- What is required -
Starting with the line that has "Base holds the" in the records below and ending with the line that has "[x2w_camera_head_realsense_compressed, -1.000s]", output those lines exactly and nothing more; omit the pictures.

- Data for this task -
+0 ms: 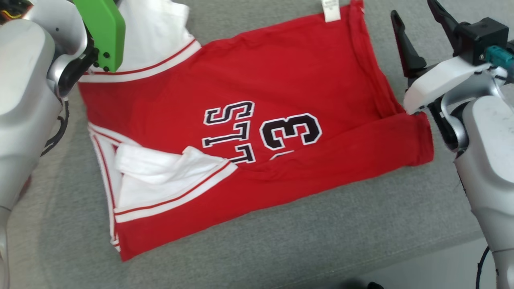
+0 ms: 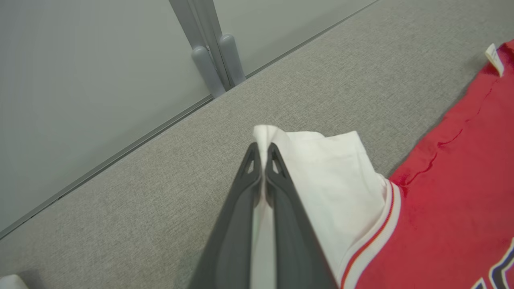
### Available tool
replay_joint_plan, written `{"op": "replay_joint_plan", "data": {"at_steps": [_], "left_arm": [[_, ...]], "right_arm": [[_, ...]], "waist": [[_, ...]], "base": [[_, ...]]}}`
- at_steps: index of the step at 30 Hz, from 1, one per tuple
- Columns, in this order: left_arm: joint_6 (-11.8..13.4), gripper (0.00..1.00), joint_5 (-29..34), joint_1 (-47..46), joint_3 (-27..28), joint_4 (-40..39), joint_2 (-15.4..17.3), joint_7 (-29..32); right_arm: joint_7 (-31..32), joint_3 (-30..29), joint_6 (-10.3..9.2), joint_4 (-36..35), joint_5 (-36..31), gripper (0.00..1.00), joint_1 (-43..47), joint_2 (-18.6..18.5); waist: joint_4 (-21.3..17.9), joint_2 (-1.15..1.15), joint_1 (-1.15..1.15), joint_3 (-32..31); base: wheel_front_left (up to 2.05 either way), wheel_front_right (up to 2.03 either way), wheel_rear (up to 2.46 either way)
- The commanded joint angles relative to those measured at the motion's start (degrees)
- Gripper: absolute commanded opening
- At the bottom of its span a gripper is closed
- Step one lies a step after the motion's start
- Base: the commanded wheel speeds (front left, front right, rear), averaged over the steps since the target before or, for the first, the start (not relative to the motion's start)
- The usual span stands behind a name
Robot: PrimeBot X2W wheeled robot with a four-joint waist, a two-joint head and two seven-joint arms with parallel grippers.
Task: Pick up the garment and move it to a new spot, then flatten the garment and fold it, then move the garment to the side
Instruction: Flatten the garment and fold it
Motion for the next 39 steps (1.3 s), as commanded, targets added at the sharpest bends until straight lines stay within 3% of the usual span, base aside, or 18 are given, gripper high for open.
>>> {"op": "replay_joint_plan", "data": {"at_steps": [1, 6, 16, 22, 35, 36, 37, 39], "left_arm": [[0.1, 0.0, -0.2, 1.0, 0.2, -0.6, -0.1, -1.3], [0.2, 0.0, -1.0, 3.7, -0.3, -4.6, -1.3, -4.1], [2.2, 0.0, -0.4, 9.5, -1.5, -17.9, 1.0, -5.8], [3.5, 0.0, -0.5, 11.6, -2.2, -23.1, 1.8, -5.5], [4.8, 0.0, -0.2, 11.4, -2.6, -25.7, 3.1, -4.2], [4.7, 0.0, -0.2, 11.4, -2.6, -25.7, 3.1, -4.1], [4.8, 0.0, -0.2, 11.4, -2.6, -25.5, 3.2, -4.1], [5.2, 0.0, -0.2, 11.2, -2.4, -25.1, 3.4, -4.1]], "right_arm": [[0.8, 0.2, -0.06, 1.1, 1.3, 1.0, -0.7, -0.6], [4.0, -0.9, -0.06, 6.6, 3.5, 1.0, -2.7, -3.5], [8.8, 1.7, -0.07, 19.5, 7.4, 1.0, -8.4, -9.1], [9.7, 3.8, -0.07, 25.8, 9.2, 1.0, -11.0, -10.7], [8.3, 11.4, -0.02, 31.8, 14.5, 1.0, -14.0, -9.4], [8.3, 12.0, -0.02, 32.1, 14.8, 0.31, -14.0, -9.5], [8.1, 12.7, -0.02, 32.4, 15.1, 0.0, -14.1, -9.7], [7.7, 13.4, -0.05, 32.9, 15.8, 0.0, -14.3, -10.3]], "waist": [[5.4, 0.0, 0.0, -4.0], [10.3, 0.0, 0.0, -5.1], [16.0, 0.0, 0.0, -2.7], [16.9, 0.0, 0.0, -1.4], [16.3, 0.0, 0.0, 0.3], [16.3, 0.0, 0.0, 0.3], [16.2, 0.0, 0.0, 0.3], [16.1, 0.0, 0.0, 0.3]], "base": [[0.0, 0.0, 0.0], [0.0, 0.0, 0.0], [0.0, 0.0, 0.0], [0.0, 0.0, 0.0], [0.0, 0.0, 0.0], [0.0, 0.0, 0.0], [0.0, 0.0, 0.0], [0.0, 0.0, 0.0]]}}
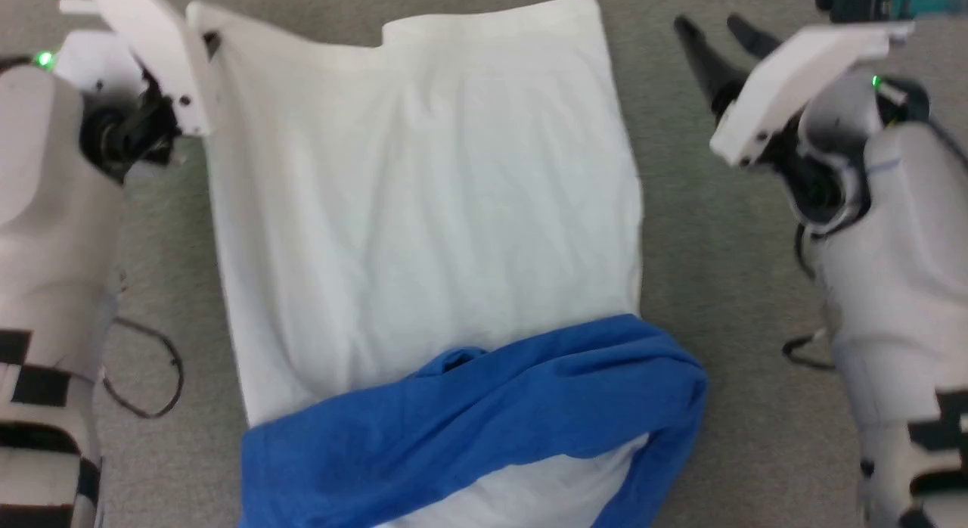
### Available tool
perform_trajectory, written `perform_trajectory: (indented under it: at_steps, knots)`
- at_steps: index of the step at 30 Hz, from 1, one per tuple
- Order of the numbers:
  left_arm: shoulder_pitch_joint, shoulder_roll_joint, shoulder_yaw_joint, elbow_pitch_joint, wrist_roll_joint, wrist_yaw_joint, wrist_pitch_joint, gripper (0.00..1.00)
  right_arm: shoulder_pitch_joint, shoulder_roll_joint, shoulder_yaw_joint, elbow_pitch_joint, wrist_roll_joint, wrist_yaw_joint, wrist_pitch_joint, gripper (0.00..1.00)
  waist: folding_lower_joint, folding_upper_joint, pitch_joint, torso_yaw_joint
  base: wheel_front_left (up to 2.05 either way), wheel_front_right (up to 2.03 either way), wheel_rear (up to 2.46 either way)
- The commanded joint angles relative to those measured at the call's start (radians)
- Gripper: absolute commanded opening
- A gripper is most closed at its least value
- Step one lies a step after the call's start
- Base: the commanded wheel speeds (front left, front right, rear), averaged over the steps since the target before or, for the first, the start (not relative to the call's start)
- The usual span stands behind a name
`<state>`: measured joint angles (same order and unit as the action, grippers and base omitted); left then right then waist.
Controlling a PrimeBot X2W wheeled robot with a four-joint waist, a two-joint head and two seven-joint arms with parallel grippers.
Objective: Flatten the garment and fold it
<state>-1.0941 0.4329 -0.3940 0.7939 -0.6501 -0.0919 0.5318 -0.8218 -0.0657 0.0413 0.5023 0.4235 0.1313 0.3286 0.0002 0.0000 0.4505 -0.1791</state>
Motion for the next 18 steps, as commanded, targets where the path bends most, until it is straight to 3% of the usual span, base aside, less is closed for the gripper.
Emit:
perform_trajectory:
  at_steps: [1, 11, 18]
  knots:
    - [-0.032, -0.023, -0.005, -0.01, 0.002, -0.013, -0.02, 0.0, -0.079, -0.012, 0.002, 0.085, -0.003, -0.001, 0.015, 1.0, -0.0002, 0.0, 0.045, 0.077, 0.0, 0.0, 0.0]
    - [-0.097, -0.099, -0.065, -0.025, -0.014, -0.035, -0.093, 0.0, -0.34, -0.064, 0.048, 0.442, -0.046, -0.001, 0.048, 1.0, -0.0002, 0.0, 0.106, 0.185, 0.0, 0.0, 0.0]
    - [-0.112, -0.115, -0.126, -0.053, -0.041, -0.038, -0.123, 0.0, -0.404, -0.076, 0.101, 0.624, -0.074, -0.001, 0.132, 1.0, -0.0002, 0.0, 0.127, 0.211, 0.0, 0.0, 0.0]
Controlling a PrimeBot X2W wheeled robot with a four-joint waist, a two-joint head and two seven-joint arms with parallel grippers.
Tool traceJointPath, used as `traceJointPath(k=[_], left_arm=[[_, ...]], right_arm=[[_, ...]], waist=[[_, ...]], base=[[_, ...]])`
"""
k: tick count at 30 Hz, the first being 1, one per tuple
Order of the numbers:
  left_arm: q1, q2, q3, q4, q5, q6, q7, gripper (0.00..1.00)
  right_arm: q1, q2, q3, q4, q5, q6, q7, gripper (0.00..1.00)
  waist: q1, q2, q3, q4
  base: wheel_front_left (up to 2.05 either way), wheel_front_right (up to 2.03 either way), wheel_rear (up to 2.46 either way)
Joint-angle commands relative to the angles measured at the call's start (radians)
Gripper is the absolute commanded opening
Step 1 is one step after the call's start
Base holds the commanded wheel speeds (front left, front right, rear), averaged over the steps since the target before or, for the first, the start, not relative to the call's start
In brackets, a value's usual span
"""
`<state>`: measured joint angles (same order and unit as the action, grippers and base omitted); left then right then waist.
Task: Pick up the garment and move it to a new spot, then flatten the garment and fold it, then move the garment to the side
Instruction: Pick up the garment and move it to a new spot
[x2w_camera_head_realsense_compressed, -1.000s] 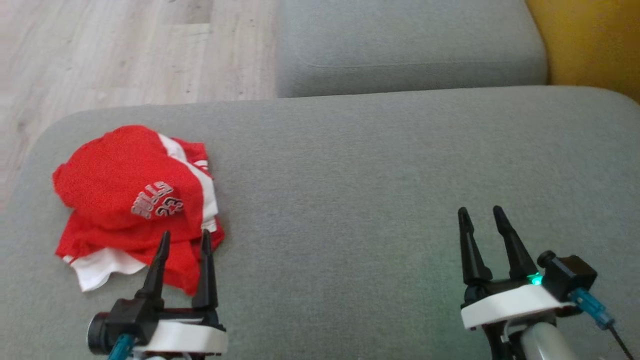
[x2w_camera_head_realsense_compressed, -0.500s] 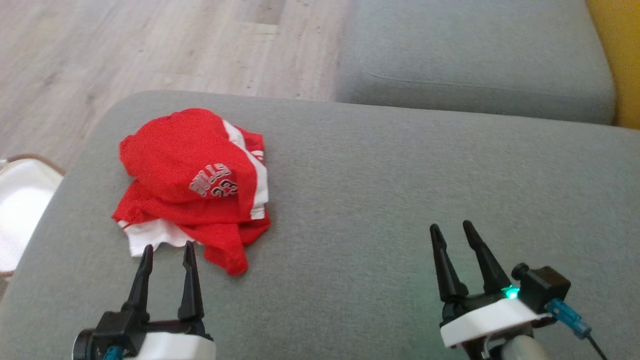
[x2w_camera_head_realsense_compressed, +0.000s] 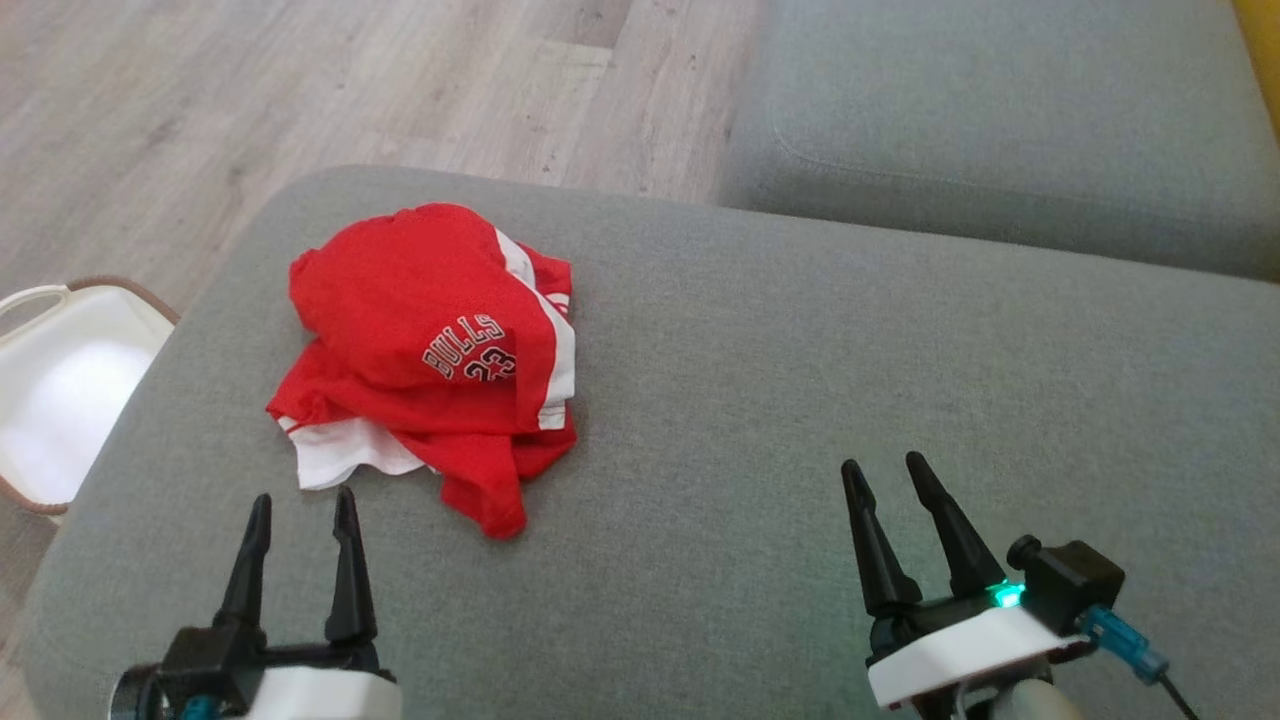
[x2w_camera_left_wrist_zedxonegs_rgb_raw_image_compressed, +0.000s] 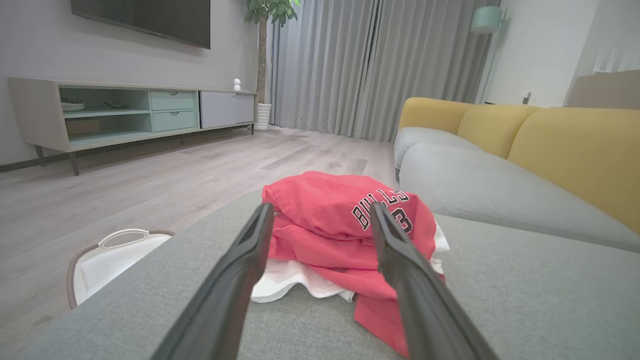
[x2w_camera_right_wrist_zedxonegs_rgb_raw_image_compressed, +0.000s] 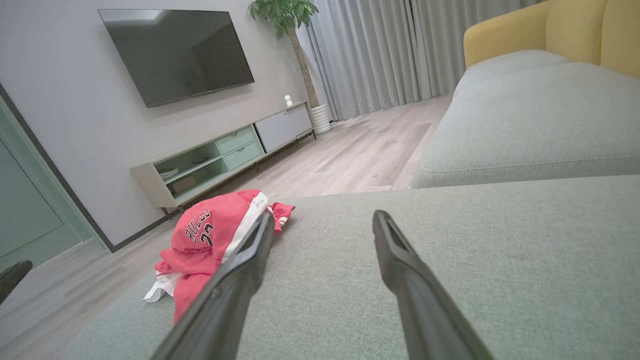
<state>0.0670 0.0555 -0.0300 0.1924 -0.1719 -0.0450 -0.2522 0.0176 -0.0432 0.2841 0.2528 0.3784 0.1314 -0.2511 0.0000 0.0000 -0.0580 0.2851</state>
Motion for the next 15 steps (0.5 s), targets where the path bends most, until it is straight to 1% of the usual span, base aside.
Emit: traceJointPath(k=[1,3,6,9,12,13,15], left_arm=[[-0.077,0.023,0.040,-0.013,0.015,-0.011,-0.010,1.00],[-0.125,0.050,0.051,0.024,0.013,-0.022,-0.010,1.00],[-0.234,0.107,0.044,0.086,0.023,-0.041,0.017,1.00],[-0.373,0.163,0.015,0.146,0.025,-0.064,0.087,1.00],[-0.517,0.219,-0.036,0.212,0.027,-0.078,0.185,1.00],[-0.517,0.219,-0.036,0.212,0.027,-0.078,0.185,1.00],[-0.610,0.247,-0.068,0.263,0.013,-0.082,0.252,1.00]], right_arm=[[-0.035,-0.007,0.020,-0.037,0.003,-0.001,-0.011,1.00],[-0.043,-0.007,0.018,-0.040,-0.003,-0.001,-0.011,1.00],[-0.062,-0.007,0.010,-0.045,-0.012,-0.001,-0.011,1.00],[-0.081,-0.007,-0.005,-0.051,-0.021,-0.001,-0.011,1.00],[-0.101,-0.007,-0.016,-0.059,-0.031,-0.001,-0.011,1.00],[-0.101,-0.007,-0.016,-0.059,-0.031,-0.001,-0.011,1.00],[-0.116,-0.007,-0.023,-0.063,-0.036,-0.001,-0.011,1.00]], waist=[[0.0000,0.0000,0.017,-0.014],[0.0000,0.0000,0.038,-0.029],[0.0000,0.0000,0.076,-0.055],[0.0000,0.0000,0.114,-0.078],[0.0000,0.0000,0.155,-0.103],[0.0000,0.0000,0.155,-0.103],[0.0000,0.0000,0.182,-0.118]], base=[[0.00,0.00,0.00],[0.00,0.00,0.00],[0.00,0.00,0.00],[0.00,0.00,0.00],[0.00,0.00,0.00],[0.00,0.00,0.00],[0.00,0.00,0.00]])
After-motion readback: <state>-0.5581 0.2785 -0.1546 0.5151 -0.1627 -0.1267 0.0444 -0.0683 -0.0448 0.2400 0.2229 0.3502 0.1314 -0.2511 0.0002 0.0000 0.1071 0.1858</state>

- Written answer -
Base holds the commanded wheel speeds (front left, front right, rear), averaged over the steps since the target before or, for the first, the start, not relative to the call's start
In brackets, a value's usual span
"""
`<state>`: measured joint angles (same order and unit as the action, grippers and base omitted); left then right then waist.
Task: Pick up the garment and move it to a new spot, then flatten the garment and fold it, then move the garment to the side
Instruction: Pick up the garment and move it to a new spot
[x2w_camera_head_realsense_compressed, -1.000s] 

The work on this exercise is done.